妖と人の和解を壊した元凶であるミツヒデ・シノノメたちとの戦いから、一年の月日が流れた。

だが、ミツヒデたちを拘束しても、妖にされた人間や理性を奪われた妖たちが元に戻るなどという都合のいい話はなく、ツヤ・シノノメが薬を作っている最中である。そのため、アレス騎士団の忙しさはあまり変わっていない。

しかし、妖と戦うにはしっかりとした休息を取ることも必要である。イヅナたちは、ギルベルト・エーデルシュタインに誘われ、彼の別荘に足を運ぶことになった。

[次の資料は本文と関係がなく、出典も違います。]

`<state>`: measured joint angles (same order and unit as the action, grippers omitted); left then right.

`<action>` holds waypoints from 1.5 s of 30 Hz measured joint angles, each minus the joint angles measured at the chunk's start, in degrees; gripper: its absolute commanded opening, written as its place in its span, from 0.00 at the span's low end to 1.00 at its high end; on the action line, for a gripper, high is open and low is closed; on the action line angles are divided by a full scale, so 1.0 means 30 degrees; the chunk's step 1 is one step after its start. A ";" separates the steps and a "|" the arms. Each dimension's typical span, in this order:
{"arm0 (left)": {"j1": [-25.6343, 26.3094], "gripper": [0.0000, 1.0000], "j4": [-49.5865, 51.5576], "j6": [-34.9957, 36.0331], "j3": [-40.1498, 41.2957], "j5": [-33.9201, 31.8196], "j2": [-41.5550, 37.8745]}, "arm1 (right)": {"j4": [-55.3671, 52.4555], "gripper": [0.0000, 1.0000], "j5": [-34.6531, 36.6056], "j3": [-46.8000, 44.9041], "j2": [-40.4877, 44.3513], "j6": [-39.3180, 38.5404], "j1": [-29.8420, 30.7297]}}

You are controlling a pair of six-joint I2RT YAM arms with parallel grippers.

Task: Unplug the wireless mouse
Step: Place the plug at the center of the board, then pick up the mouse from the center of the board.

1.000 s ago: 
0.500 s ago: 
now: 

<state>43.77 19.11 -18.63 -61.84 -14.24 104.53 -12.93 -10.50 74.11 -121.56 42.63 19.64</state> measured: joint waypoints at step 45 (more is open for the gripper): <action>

「休暇をこんなところで過ごせるなんて、本当にラッキーだよなぁ」

ハンモックに寝転がり、レオナード・ロマーナがフフンと鼻歌を歌う。さながら自分の家のようにくつろぐその姿に、イヅナは「レオナード、私たちは招待されている身なのよ」と呆れてしまう。

「イヅナの言う通りだよ。僕たちはお客さんだけど、この別荘はギルベルトさんのなんだから」

ヴィンセント・レゴシもレオナードを注意する。だが、「あいつは好きにしろと言っていたぞ」と言いながら、ツヤがワインの蓋を開けて昼間からイヅナたちの近くで飲み始め、レオナードは「よっしゃあ」と言いながらさらにだらけてしまう。